Usability Challenges
From PostgreSQL wiki
Jump to navigationJump to searchThis page is for tracking my (Peter Eisentraut) current R & D project on Usability Challenges in the PostgreSQL system.
Core server management and configuration
- Too much tuning
- Memory management: too complex, there are few useful guidelines, most things could be automated
- Vacuum: should be automatic -- yay, autovacuum
- Background writer configuration: Who needs that?
- Write-ahead log configuration: too complicated, should be automatic
- Free-space map: The server knows full well how much FSM it needs; see also memory management.
- Managability is lacking
- User accounts: still no good way to manage pg_hba.conf from SQL
- Statistics: too much data but most people don't know what to make of it
- Configuration files: too long, too many options that most people don't need
- Plugins: Using external modules is complicated, sometimes risky, hard to manage.

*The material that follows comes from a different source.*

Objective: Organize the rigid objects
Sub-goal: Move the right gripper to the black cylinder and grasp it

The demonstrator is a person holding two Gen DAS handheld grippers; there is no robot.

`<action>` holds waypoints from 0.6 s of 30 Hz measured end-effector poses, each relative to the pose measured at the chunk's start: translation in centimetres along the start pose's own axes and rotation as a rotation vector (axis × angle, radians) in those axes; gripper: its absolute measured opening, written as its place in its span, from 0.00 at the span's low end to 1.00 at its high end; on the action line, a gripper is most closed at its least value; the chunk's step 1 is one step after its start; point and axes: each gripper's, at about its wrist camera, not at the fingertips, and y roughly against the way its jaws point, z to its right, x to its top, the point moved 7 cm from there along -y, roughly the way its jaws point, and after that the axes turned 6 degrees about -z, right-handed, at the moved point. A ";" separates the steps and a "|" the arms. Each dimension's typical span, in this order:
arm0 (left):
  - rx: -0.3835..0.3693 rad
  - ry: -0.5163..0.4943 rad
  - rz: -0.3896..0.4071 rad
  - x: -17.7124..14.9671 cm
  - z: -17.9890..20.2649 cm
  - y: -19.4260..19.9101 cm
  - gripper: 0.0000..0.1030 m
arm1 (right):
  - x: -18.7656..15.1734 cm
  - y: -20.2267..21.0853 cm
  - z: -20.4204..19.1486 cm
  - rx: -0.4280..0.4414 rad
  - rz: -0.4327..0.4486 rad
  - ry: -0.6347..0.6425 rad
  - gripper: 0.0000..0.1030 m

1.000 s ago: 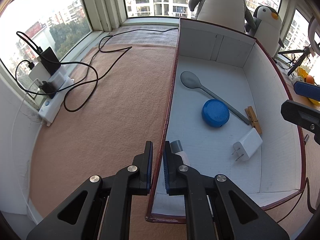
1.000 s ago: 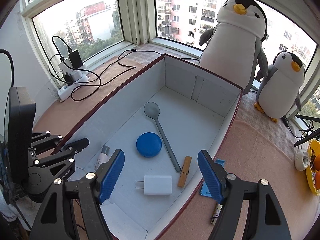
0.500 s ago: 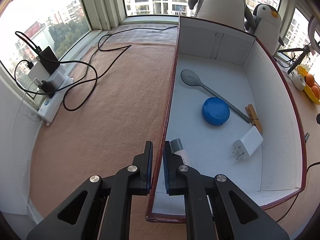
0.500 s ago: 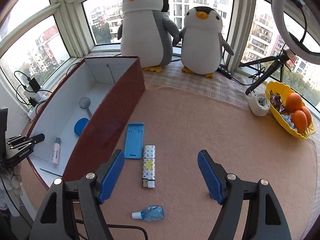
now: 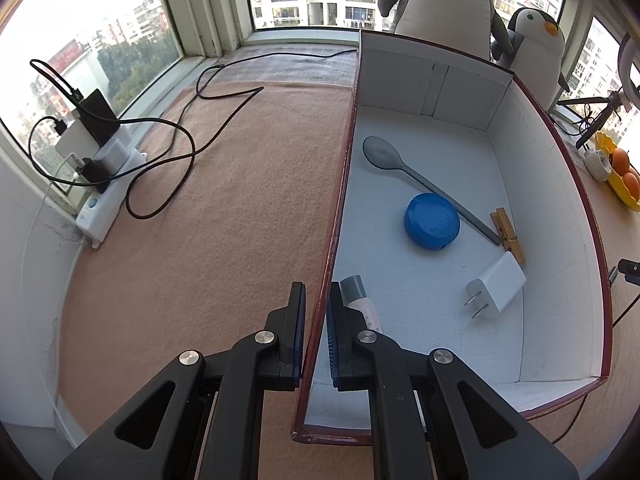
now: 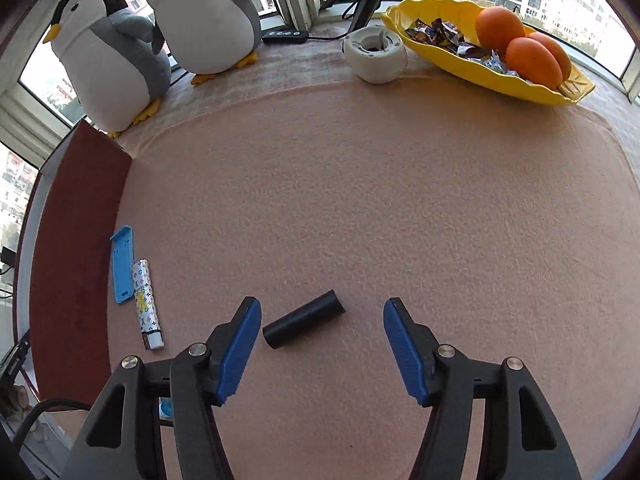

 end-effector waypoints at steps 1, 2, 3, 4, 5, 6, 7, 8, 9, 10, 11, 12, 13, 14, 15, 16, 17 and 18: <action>-0.001 0.000 -0.002 0.0 0.0 0.0 0.09 | 0.0 -0.3 0.1 0.008 -0.013 -0.011 0.57; -0.006 0.002 -0.005 -0.1 0.0 0.0 0.10 | -0.1 -0.6 0.2 0.013 -0.024 -0.020 0.56; -0.011 0.005 -0.008 -0.1 0.0 -0.1 0.12 | -0.1 -0.9 0.2 0.014 -0.034 -0.026 0.54; -0.014 0.007 -0.011 -0.2 0.1 -0.1 0.14 | -0.2 -1.2 0.2 0.014 -0.043 -0.028 0.53; -0.015 0.005 -0.012 -0.3 0.1 -0.1 0.14 | -0.3 -1.4 0.1 0.014 -0.050 -0.030 0.53; -0.015 0.003 -0.012 -0.3 0.2 -0.2 0.15 | -0.4 -1.6 0.1 0.018 -0.057 -0.031 0.53; -0.015 0.003 -0.012 -0.3 0.2 -0.2 0.15 | -0.5 -1.8 -0.1 0.025 -0.064 -0.033 0.52; -0.015 0.004 -0.012 -0.4 0.2 -0.1 0.15 | -0.5 -1.9 -0.1 0.031 -0.071 -0.034 0.50; -0.017 0.005 -0.012 -0.4 0.2 -0.1 0.15 | -0.6 -2.1 -0.3 0.033 -0.078 -0.033 0.48; -0.017 0.005 -0.012 -0.4 0.3 -0.1 0.15 | -0.6 -2.3 -0.5 0.029 -0.084 -0.029 0.45; -0.016 0.003 -0.012 -0.4 0.3 -0.1 0.15 | -0.5 -2.6 -0.7 0.025 -0.089 -0.024 0.43; -0.015 0.002 -0.011 -0.4 0.2 -0.1 0.15 | -0.5 -2.8 -0.8 0.016 -0.093 -0.018 0.40; -0.014 0.002 -0.011 -0.4 0.2 -0.1 0.15 | -0.4 -2.9 -0.9 -0.004 -0.086 -0.010 0.35; -0.014 0.001 -0.011 -0.4 0.3 -0.1 0.15 | -0.3 -2.9 -1.0 -0.023 -0.081 0.003 0.32; -0.015 0.002 -0.010 -0.4 0.3 -0.1 0.15 | -0.3 -2.9 -1.0 -0.037 -0.078 0.015 0.26; -0.014 0.003 -0.009 -0.3 0.3 -0.1 0.15 | -0.2 -2.9 -1.0 -0.050 -0.075 0.024 0.21; -0.015 0.003 -0.009 -0.3 0.3 -0.1 0.15 | -0.2 -3.0 -1.1 -0.064 -0.074 0.038 0.18; -0.016 0.004 -0.009 -0.3 0.3 -0.1 0.15 | -0.1 -3.1 -1.3 -0.076 -0.072 0.057 0.14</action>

- Logging: Logging configurability is great but the default configuration is less than useful for new users.
- Tracing: Everything notwithstanding, it is still really hard at times to know what is happening, such as in nested PL/pgSQL calls, in cascaded foreign key actions, and other nested and cascaded contexts.* Clients:
- Health checking: Most people cannot even tell that their system might be misconfigured. Help them.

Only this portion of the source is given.